Joined: Sat Sep 24, 2011 3:00 pm

Post Wed Jan 04, 2017 10:13 pm

Re: prisms

Sam,

“Life changing moment” may a bit of an overstatement. In some ways double vision is more annoying than blurry vision. If it is a life changing moment, it is a change for the better. Naturally, you are apprehensive and there may be some comments, but that won’t last long.

You didn’t ask any questions that I have a problem discussing. I am 79 and have worn glasses since I was 14. I started having double vision problems a little over 30 years ago. I developed what is called Adult Strabismus. Strabismus is a general medical term that means that your eyes have trouble pointing in the same direction and you cant keep images fused. Specifically, mine is called Esophoria, which basically means that I am slightly cross eyed, but with effort I can fuse the images. The problem is that I can’t keep them fused without my glasses for any length of time.

There are several types of Strabismus. Your eyes can be misaligned in both the horizontal direction and also in the vertical direction. Ours are in the horizontal direction and there are 4 types and the names are made up of two prefixes “Eso” and “Exo” and two suffixes “phoria” and “tropia”.
Eso means that your eyes want to converge or turn inward, corrected with Base Out (BO)prism. Exo means that your eyes want to diverge or turn outward, corrected with Base In (BI) prism. Phoria means that you can control your eye motion to some extent and can fuse images with effort. Tropia means that you can’t control the motion and may not be able to fuse the images without prisms or it is very hard to fuse the images. Those are not the exact medical definitions, but they are pretty close.
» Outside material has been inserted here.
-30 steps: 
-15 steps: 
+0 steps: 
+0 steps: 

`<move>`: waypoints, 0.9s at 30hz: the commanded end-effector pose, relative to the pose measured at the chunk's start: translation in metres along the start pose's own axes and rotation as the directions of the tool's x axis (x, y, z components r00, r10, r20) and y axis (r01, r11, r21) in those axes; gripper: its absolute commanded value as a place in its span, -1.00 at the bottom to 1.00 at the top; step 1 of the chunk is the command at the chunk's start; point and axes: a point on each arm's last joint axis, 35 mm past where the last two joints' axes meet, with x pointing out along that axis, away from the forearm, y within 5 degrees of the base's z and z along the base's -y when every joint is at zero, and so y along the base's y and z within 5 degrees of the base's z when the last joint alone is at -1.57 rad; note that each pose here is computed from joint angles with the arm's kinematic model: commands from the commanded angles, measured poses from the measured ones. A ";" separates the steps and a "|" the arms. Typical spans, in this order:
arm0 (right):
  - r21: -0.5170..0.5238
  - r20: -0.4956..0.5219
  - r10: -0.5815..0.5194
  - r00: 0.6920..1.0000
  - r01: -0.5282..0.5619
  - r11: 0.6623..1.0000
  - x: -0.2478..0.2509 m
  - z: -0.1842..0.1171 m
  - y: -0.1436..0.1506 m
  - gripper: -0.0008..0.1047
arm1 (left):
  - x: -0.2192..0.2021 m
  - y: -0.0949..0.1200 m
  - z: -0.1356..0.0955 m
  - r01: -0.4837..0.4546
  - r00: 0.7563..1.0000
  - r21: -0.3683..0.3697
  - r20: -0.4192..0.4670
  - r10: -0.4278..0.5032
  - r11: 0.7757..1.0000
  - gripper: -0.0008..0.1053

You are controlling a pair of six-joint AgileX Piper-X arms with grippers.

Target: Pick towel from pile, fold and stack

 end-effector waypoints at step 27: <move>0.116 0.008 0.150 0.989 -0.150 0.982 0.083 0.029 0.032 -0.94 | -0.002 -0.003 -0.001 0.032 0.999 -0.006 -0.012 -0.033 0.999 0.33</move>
My Esophoria started developing slowly. Not suddenly as yours did. When I finally got glasses with 5 BO in each eye, I could not believe the comfort. The outside edges were a few mm thicker than before the prism, but I don't think anyone in the office noticed that I was slightly crosseyed. The amount of pupil displacement with up to about 10 BO is so small that it is very hard for anyone to tell that you are slightly crosseyed. Remember I was an adult and had worn fairly thick glasses for many years.

There were a few comments when I got glasses when I was 14, but by then many students wore glasses, so it was no big deal. You will need a lot more prism than 6 BO for anyone to notice that you are slightly cross eyed. Convergence is a normal function because your eyes have to converge for you to be able to focus on close things. BI prism is more noticeable, but you don’t have to worry about that.

Double vision can be caused by several things. It is often called Muscle Imbalance, but there can be other sources of double vision. There can be problems with the Cranial Nerves that control the Eye Positioning Muscles (there are 12 in 3 opposing pairs on each eye. There can also be problems in the Eye Position Control System in the brain.

With your glasses, your eyes will be slightly converged by about 3.5 angular degrees, each, but the prism will bend the light rays so the Central Axis of Vision from each eye is parallel when you are looking at distant objects.

This small amount of prism will not cause any problems for someone who tries on your glasses, but they may see double with them. I don’t think they will think that you are faking it about your need for glasses.

Could you tell me more about when you see double and if you are able to fuse the images?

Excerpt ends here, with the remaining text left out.